Blanche
(Maria)
June 11, 2020, 11:10am
1
I’ve written small function that forces vm shutdown, so if everything goes well at the end of training vm shutdowns itself. That works quite well, but when there is some kind of error (like CUDA out of memory) this won’t work because cell with my function will not be launched.
So how can I bind callback to python error handler or pytorch error handler?
Code:
def shutdown():
os.system(‘sudo shutdown -h now’)
you can create a shell script. Here’s an example:
#!/bin/bash
echo start script
echo shutdown
bash my_script.sh
If the first command fails, the second one will still be executed.
1 Like
Blanche
(Maria)
June 11, 2020, 12:44pm
3
That’s simple and brilliant idea, but won’t it only work for python scripts and not for jupyter notebooks?
Not sure what the behavior will be with notebooks. If an error crashes and stops the process it should work too.
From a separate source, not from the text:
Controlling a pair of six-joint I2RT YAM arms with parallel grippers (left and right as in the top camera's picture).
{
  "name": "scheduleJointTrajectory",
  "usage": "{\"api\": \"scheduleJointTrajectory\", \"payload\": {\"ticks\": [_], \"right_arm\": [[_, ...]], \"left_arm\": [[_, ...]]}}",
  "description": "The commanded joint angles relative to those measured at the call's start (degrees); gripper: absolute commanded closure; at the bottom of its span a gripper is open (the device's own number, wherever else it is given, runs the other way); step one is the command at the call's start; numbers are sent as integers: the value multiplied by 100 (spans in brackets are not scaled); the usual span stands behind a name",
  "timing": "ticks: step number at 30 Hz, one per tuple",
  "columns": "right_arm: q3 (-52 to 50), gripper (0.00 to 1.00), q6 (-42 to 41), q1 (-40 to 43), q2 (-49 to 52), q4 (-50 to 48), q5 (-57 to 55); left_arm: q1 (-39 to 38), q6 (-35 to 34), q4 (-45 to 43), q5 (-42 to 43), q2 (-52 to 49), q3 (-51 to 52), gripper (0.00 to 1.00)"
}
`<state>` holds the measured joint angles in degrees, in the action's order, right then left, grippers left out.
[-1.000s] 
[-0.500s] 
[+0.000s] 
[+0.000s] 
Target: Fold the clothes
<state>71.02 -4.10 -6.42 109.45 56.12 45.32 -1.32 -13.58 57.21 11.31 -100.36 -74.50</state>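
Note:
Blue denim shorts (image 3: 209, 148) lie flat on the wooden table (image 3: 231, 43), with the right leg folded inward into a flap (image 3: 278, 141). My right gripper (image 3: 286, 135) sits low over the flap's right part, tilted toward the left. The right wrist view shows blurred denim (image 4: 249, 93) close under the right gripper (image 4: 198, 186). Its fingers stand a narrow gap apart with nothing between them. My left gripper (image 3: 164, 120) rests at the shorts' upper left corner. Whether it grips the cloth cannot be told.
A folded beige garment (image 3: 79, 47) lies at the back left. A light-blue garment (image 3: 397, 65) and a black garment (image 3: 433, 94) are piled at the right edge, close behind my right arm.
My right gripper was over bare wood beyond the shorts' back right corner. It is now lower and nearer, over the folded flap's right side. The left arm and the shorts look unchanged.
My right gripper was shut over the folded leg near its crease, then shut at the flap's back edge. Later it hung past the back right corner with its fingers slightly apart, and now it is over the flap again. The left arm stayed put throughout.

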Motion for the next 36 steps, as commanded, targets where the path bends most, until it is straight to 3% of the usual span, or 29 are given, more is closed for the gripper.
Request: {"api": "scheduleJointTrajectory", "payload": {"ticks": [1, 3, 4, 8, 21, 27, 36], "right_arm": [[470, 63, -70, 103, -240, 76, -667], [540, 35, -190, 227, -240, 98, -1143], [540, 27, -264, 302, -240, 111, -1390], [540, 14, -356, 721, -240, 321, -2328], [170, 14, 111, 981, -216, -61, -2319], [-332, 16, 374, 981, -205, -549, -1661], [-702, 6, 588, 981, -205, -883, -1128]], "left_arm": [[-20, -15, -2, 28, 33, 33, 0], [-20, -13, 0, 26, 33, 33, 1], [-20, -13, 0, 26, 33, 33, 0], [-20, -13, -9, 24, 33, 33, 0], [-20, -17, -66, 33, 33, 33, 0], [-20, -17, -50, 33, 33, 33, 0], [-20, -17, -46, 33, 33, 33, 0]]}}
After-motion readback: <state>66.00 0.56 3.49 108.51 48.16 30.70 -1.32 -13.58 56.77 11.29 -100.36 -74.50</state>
An elegant way could be to use a callback. From what I see the after_fit
gets called whether an exception occurs or not.
Here is a minimal example:
from fastai2.data.all import *
from fastai2.callback.all import *
from fastai2.learner import Learner
data = torch.rand((100,2))
db = DataBlock(get_x = lambda x:x[:1], get_y=lambda x:x[1:])
dls = db.dataloaders(data)
class MyModel(torch.nn.Module):
def __init__(self):
super().__init__()
self.layer = nn.Linear(1,1)
def forward(self, x):
#raise Exception #uncomment to see after_fit still called
return self.layer(x)
class Shutdown(Callback):
def after_fit(self):
print('after fit')
#os.system('sudo shutdown -h now')
learn = Learner(dls, MyModel(), loss_func = F.mse_loss, cbs = Shutdown)
learn.fit_one_cycle(3)
4 Likes
Blanche
(Maria)
June 17, 2020, 2:44pm
6
Thank You, this is exactly what I was looking for